*** Opening Data excerpts ***
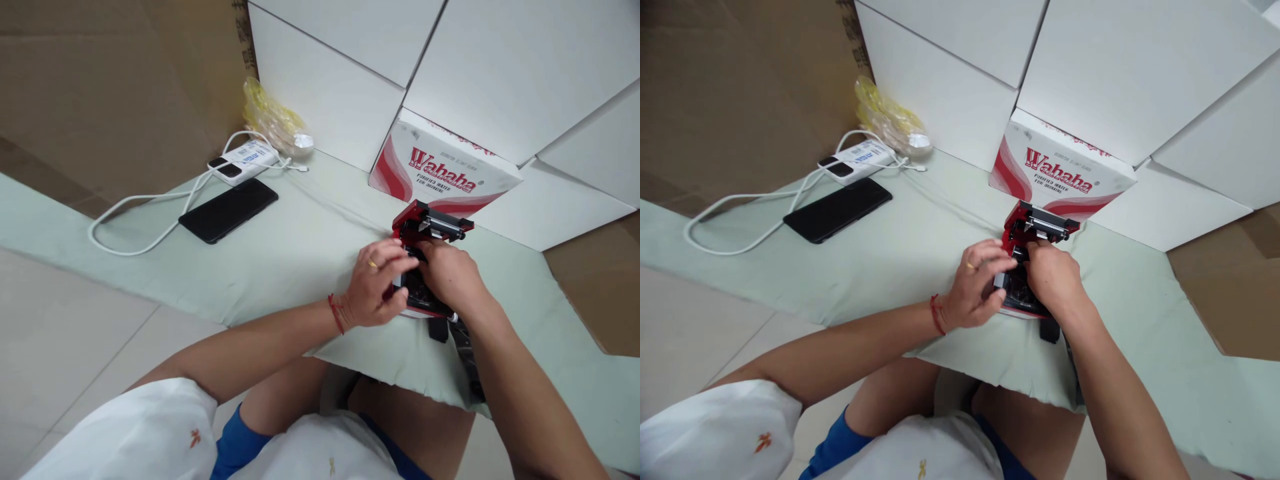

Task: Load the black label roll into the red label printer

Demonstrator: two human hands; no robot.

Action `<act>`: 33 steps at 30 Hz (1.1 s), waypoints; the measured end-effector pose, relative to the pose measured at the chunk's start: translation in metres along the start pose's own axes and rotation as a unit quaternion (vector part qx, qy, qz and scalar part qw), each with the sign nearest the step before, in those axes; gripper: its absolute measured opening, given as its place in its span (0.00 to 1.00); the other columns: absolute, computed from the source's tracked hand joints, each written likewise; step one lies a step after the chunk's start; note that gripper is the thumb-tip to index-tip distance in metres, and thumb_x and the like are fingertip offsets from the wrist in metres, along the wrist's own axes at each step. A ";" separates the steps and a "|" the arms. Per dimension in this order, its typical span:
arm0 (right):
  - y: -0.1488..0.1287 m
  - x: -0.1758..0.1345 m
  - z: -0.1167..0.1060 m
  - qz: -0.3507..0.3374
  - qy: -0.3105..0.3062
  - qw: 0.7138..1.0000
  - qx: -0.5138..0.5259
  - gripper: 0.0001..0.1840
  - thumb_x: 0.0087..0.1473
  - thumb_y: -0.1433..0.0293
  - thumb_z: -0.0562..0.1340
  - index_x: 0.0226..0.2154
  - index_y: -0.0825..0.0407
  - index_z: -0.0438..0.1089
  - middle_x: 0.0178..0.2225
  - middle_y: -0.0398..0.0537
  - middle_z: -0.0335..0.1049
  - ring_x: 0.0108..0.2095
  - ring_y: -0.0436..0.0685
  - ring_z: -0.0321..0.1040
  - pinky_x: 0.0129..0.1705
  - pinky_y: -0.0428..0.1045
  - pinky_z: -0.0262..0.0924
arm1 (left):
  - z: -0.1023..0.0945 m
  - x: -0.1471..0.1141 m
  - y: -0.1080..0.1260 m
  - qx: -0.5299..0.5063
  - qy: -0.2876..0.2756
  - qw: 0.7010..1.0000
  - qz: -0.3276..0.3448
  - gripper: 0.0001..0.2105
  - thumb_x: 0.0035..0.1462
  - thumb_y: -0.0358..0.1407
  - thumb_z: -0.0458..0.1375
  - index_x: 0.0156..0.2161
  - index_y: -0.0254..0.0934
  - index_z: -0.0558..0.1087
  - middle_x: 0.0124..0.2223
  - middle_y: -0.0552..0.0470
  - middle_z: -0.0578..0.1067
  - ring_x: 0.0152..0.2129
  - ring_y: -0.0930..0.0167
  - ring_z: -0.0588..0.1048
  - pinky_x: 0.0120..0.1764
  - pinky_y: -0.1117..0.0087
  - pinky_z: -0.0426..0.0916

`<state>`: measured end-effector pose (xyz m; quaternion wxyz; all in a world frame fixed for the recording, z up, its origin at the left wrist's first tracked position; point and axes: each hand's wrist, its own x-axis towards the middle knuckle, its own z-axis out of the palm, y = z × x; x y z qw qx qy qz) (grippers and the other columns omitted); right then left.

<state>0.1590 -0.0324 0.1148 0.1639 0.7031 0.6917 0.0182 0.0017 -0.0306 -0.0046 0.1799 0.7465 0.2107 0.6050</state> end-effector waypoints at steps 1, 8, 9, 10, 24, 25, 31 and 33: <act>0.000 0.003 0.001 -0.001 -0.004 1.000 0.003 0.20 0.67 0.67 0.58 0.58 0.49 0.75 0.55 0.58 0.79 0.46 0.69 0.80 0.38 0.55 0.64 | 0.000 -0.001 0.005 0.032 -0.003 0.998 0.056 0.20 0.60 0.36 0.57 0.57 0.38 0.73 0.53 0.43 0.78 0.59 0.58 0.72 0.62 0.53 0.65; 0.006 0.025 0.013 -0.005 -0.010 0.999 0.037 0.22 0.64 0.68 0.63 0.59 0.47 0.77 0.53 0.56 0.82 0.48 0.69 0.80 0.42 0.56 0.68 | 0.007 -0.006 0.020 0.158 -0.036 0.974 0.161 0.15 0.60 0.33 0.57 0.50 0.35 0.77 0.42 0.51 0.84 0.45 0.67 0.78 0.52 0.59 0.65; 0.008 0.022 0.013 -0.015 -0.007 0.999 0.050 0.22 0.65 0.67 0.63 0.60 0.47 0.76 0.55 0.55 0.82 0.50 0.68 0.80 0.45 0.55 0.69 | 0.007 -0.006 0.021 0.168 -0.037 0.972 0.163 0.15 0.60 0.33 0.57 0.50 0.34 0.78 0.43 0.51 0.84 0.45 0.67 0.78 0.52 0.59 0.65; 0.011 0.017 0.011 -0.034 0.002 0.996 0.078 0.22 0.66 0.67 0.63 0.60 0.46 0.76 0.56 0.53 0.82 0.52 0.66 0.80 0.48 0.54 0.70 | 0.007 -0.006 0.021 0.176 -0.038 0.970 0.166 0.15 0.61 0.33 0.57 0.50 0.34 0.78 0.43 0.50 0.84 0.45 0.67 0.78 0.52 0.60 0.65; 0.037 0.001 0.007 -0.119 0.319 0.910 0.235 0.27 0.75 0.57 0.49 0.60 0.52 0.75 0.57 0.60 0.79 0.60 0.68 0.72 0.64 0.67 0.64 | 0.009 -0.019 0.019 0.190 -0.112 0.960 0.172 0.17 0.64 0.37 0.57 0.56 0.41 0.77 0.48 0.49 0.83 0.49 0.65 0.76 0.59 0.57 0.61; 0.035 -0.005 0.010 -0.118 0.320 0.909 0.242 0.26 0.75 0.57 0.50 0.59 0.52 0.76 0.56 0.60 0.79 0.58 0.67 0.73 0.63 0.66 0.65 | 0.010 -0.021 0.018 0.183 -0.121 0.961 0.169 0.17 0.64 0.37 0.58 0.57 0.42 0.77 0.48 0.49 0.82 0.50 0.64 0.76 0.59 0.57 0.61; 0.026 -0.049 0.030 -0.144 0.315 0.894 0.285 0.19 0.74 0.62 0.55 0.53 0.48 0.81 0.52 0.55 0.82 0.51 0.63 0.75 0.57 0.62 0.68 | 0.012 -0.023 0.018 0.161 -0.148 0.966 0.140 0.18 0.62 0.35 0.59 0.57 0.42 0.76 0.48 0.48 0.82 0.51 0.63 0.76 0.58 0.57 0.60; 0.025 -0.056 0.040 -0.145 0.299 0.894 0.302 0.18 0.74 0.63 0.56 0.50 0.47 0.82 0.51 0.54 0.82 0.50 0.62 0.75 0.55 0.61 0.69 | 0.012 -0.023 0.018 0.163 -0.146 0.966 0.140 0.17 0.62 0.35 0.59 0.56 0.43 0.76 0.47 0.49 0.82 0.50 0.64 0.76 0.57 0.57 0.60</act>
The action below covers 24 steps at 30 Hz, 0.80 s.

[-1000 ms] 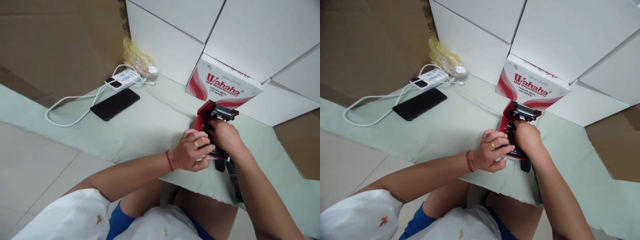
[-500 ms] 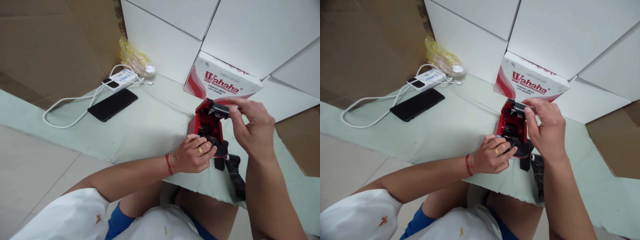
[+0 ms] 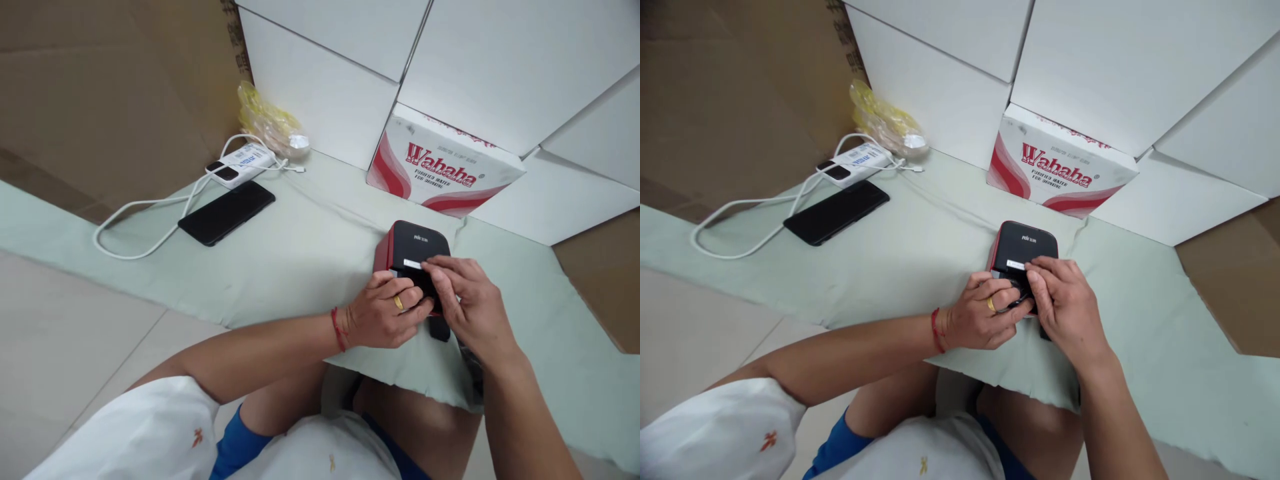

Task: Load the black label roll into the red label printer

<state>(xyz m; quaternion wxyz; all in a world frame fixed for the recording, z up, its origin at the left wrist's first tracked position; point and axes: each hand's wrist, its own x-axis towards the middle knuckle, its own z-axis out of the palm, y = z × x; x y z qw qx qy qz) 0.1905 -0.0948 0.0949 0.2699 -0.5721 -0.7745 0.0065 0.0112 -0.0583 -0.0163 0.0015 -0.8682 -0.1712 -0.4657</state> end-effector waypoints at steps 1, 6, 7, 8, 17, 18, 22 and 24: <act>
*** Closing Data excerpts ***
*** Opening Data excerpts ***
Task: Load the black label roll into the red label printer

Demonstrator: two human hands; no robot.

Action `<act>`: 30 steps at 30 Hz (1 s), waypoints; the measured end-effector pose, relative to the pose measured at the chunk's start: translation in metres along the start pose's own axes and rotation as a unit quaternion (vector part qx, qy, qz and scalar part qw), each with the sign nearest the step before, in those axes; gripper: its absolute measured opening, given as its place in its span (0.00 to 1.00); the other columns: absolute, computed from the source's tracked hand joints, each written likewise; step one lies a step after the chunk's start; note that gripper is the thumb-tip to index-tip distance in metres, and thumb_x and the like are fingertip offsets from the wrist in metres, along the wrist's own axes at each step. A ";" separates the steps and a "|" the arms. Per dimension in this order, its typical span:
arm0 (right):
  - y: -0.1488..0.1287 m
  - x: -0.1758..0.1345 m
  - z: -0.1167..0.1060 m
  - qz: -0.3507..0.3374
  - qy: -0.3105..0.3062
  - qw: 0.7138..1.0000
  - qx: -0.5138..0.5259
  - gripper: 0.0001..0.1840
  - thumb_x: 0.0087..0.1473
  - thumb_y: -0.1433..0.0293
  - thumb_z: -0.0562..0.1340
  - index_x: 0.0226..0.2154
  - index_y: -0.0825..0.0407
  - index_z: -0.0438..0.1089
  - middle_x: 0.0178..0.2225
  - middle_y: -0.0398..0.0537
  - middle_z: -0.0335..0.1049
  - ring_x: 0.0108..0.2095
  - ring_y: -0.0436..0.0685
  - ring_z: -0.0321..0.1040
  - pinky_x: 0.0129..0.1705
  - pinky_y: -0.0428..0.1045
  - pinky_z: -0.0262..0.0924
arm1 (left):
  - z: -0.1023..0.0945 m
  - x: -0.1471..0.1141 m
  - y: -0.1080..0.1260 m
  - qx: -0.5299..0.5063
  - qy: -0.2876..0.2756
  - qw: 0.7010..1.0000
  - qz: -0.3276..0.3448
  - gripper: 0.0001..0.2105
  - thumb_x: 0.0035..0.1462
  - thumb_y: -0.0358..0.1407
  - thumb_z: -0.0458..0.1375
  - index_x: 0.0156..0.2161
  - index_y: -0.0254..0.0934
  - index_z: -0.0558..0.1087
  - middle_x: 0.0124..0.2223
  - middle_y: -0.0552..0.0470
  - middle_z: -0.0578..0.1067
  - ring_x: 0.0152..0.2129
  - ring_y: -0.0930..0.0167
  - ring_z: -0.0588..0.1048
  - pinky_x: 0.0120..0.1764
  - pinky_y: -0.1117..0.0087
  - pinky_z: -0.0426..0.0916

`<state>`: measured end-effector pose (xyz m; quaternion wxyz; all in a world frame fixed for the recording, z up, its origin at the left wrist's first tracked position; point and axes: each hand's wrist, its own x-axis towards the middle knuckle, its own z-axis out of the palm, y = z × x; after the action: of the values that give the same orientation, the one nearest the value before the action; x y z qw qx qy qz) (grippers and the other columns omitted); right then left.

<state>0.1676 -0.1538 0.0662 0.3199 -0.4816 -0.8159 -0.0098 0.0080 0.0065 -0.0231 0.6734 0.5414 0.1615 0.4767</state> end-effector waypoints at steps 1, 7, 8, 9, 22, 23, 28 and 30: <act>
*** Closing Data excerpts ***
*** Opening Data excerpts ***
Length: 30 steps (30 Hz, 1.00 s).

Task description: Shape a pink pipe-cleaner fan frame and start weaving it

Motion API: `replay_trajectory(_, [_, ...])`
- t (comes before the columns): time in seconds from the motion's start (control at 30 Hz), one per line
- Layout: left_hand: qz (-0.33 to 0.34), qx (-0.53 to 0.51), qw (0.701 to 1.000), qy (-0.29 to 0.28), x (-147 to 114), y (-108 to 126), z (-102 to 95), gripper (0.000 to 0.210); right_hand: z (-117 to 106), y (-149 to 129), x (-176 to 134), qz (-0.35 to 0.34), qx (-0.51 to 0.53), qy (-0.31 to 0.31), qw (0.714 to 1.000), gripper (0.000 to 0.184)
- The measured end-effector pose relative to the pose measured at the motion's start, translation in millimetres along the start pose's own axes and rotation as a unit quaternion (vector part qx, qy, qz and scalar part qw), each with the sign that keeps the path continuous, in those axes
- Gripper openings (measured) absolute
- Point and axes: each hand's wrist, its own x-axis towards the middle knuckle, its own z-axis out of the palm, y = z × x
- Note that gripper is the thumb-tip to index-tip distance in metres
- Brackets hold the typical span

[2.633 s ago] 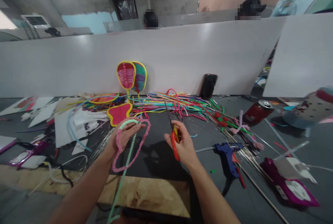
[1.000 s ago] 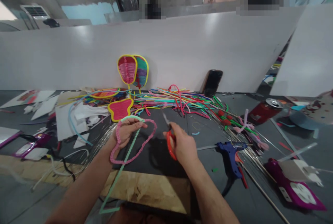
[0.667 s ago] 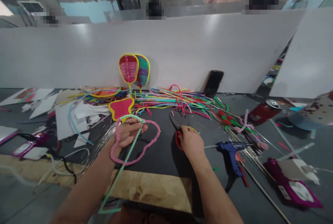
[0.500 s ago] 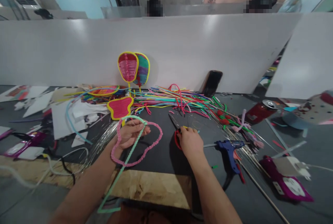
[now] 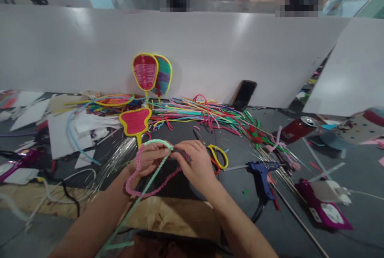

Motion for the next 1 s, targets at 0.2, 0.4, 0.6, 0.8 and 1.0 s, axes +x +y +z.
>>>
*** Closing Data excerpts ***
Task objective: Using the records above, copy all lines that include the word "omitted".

Task solution:
`<state>`: measured end-effector pose (xyz m; quaternion wxyz; all in a world frame fixed for the recording, z up, its origin at the left wrist's first tracked position; point and axes: each hand's wrist, its own x-axis towards the middle knuckle, its own z-axis out of the palm, y = z × x; x y z qw qx qy qz) (grippers and the other columns omitted); right then left.
`<state>`: measured end-effector pose (xyz m; quaternion wxyz; all in a world frame fixed for the recording, z up, its origin at the left wrist's first tracked position; point and axes: each hand's wrist, its own x-axis towards the middle knuckle, its own z-axis out of the palm, y = z × x; after the action: of the values that give the same orientation, the one nearest the value before the action; x y z qw qx qy qz) (grippers and the other columns omitted); right then left.

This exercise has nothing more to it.